Task to complete - Bring together all lines from the listing below that contain the string "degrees".

Supplied data -
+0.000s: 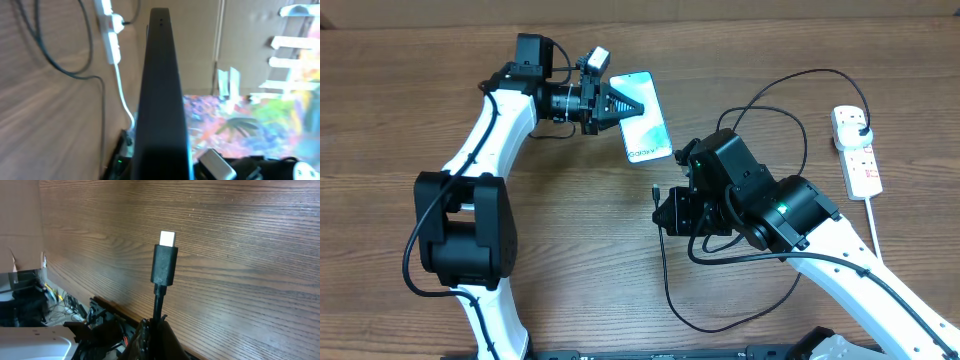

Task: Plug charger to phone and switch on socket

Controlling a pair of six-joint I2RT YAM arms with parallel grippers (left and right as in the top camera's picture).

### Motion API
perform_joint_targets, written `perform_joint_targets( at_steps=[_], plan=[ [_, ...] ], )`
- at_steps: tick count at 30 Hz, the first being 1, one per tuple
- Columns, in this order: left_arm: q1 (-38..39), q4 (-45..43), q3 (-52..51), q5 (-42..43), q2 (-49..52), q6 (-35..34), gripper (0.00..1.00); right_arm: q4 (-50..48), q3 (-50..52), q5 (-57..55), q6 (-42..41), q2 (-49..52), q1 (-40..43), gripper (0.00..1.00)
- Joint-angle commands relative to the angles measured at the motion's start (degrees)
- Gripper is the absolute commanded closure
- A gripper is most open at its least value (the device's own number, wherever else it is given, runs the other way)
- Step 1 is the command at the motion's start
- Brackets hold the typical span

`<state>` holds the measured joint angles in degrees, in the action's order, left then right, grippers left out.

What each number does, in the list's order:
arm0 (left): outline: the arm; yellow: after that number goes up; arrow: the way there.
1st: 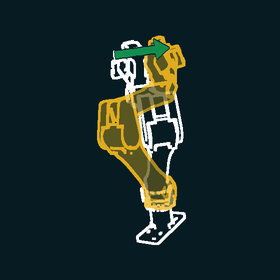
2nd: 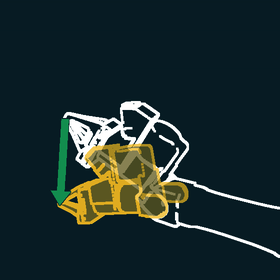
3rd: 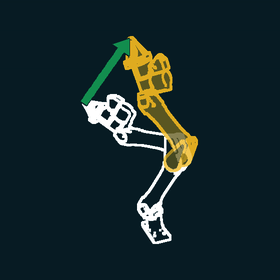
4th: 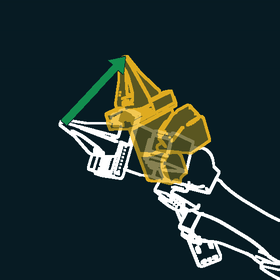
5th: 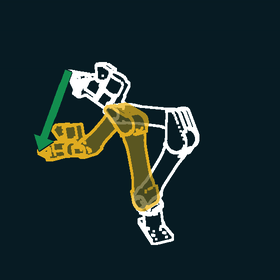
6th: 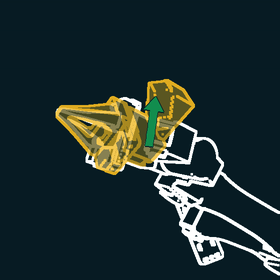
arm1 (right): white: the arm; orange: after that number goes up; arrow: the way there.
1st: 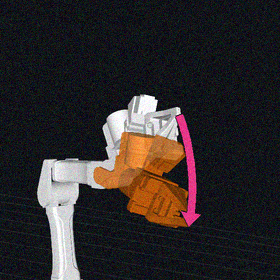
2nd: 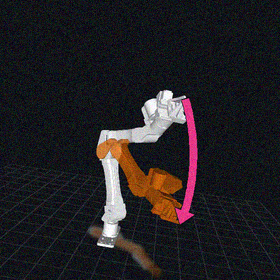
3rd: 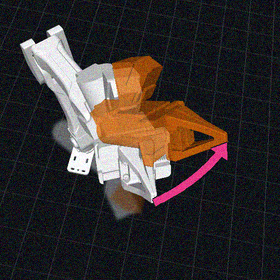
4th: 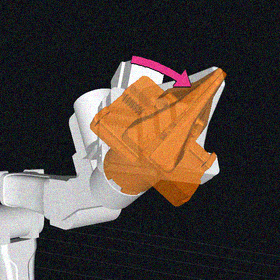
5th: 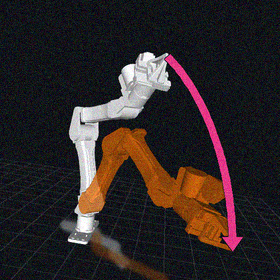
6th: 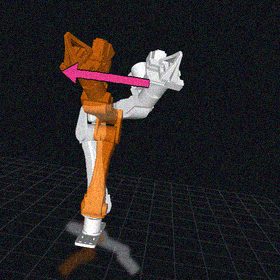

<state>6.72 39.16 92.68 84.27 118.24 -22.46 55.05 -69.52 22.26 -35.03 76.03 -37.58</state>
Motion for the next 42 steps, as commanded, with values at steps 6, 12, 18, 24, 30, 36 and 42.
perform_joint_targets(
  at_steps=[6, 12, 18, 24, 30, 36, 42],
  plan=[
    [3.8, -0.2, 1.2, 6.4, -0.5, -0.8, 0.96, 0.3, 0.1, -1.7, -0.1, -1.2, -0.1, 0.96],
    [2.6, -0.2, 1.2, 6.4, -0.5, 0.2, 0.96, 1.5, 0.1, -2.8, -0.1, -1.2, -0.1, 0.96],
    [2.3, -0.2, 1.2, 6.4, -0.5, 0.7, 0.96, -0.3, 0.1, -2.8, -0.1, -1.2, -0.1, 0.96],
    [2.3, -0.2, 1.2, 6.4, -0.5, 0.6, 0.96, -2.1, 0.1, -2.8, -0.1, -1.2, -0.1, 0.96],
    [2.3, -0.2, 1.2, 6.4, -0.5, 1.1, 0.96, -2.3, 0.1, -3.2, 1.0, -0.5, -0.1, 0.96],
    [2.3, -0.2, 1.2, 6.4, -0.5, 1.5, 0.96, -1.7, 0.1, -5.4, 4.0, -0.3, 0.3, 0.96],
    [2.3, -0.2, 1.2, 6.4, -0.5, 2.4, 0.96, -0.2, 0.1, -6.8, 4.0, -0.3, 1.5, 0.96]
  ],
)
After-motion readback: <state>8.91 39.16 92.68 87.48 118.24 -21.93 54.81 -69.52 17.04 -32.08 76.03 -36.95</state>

Written answer -
- Joint-angle commands relative to the angles measured at the motion's start (degrees)
`<state>` holds the measured joint angles in degrees, in the action's order, left then right, grippers left out.

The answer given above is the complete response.